Of course, the letter ended with something about “for just $35 we can help your guardian angel get in touch with you!”

That is just classic!:slight_smile:

I’ve been tempted to send the credit card offers my dachshund’s gotten back with his paw print on them. Back when I was a kid I managed to register my dog (not this one) to register to vote in the next state over.

Not only do I get phone calls for my parents, both departed, but the sales people always manage to mangle the pronunciation of their last name. I have to believe I am speaking to someone in India when this happens, because the name is not that difficult to sound out. Some days this really annoys me, other times I just say things like “I’ll let you talk to my dead parents if I can talk to yours”. Just depends on the mood I’m in. And if they are interrupting my programs…

Sign up at optout.com – all the checks should stop, as well as offers for new cards. It works, and it works fast.

My father died in 1985.

My mom got a credit card offer for him last week.

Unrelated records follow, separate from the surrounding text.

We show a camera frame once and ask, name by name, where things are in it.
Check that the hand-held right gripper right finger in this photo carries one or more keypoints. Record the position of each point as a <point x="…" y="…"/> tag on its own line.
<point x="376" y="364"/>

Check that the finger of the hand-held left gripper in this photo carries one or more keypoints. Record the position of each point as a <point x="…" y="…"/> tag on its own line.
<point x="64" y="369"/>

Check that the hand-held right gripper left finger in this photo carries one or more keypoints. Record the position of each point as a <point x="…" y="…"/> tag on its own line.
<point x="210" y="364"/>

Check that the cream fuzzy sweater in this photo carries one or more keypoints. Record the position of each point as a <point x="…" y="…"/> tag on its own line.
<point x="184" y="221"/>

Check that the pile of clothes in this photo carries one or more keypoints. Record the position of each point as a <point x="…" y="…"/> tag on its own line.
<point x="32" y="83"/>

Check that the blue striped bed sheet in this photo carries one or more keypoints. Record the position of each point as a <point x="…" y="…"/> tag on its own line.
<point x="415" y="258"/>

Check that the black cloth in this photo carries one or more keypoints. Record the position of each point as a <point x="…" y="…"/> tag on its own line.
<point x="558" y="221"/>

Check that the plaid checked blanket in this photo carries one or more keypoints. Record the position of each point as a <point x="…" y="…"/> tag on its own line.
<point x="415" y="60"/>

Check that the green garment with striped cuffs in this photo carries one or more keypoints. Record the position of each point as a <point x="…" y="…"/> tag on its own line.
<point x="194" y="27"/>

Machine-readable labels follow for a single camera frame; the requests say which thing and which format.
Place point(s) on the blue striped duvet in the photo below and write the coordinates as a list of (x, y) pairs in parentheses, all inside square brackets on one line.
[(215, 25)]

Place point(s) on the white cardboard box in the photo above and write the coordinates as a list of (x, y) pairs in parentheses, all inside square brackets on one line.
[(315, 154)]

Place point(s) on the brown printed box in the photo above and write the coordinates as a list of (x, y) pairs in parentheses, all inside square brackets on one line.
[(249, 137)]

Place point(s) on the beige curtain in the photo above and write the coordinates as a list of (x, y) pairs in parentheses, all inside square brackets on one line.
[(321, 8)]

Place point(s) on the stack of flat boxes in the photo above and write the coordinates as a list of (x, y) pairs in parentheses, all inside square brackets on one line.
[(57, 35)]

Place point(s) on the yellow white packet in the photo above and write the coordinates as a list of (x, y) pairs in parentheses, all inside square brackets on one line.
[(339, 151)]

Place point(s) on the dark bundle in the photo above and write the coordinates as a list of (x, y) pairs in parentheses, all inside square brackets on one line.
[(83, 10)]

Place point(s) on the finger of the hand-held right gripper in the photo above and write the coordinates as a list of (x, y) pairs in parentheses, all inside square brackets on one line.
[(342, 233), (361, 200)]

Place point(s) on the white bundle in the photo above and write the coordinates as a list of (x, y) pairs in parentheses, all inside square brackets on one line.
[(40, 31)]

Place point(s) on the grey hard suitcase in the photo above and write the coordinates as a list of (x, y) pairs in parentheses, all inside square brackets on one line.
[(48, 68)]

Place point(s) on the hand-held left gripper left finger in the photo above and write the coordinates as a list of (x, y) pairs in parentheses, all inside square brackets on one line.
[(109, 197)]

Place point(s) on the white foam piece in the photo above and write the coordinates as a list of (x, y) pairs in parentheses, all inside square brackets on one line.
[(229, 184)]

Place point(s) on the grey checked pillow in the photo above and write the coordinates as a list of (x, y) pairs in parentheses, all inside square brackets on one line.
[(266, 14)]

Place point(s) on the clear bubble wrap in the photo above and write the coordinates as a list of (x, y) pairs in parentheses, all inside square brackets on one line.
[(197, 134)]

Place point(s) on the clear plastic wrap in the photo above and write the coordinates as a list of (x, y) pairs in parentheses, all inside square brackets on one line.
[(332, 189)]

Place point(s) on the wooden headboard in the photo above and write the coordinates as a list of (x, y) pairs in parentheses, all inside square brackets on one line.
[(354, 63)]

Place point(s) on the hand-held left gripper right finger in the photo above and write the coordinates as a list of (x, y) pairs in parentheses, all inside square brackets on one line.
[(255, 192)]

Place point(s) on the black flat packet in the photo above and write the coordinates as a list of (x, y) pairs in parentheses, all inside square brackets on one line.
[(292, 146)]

While comparing dead parent stories, a buddy of mine shared the following story. His wife’s family had the same problem when his aunt-in-law died. None of the customer service reps knew how to close the account of someone who was deceased. His wife and cousins were getting too enraged by the frustration of escalating the issue to supervisors who were too stupid to fix it, so my buddy was the one who got on the phone because he was the only one who was still calm enough not to smash the phone.

At one point after being told yet again, “Only the account holder can close the account”, he answered, “Oh, just one moment then…” waited a minute and then spoke in a silly falsetto: “Hallooooooo, thiiiis is the ghoooooost of dear, dead Auuuuuuntie…” While his wife’s family thought it was hilarious, it still didn’t get them anywhere.

What did work was telling them that the ghost of dear dead Auntie sent him a message via ouija board. She was refusing to pay any more bills, so they might want to suspend her service and expedite the collections process. From there he got contact information for the collections department, talked to some idiot who escalated his call to a supervisor, and then he was able to get instructions for how to close out a decedent’s account.

As for Grandma’ getting stuff addressed to Grandpas: well into the 1970s, some credit card companies still required a married woman’s account to be in her husband’s name. Sometimes they were nice enough to put it as Mrs. John Smith. My grandma got mail for “John Smith” because that name was still on active accounts that were hers.

A couple of years ago, a collection agency called my mother, looking for my father. He’s been dead since 1971.

My mother gave them the address and phone number of the cemetery where he is buried and told them to contact him there.

So?

Get on the phone, & tell them to** stop it**.

I’m alive, & I got them to stop sending me checks that way.

My grandfather died in 1998 and still gets his monthly Union newsletter.

When my father died in 2005 I wrote to his various online accounts to let them know I was closing them due to his death. (He had given me his password so it was a simple matter to unsubscribe.) One company actually read the note I sent and wrote me a reply, which included my favorite quote ever, “We realize that you are grieving but do remember that time heals all wombs.”

How can you not get a giggle out of that?

whiterabbit: “He’s been dead for years!”

Zombie Ed McMahon: " I…know…come…to…ussssss"

YOU ARE BRAAAAINS, SIR!

HOH! HOH! HOH! HOH!

(I think I just creeped myself out.)

Same blessed thing when my mom tried to close my dad’s cellphone account after he died in 2003. Nobody at the company seemed to be able to grasp the concept that human beings die, following which they no longer require cell phone service, but become unavailable to cancel the service themselves. She went around in circles for a while before finding someone with two brain cells to rub together.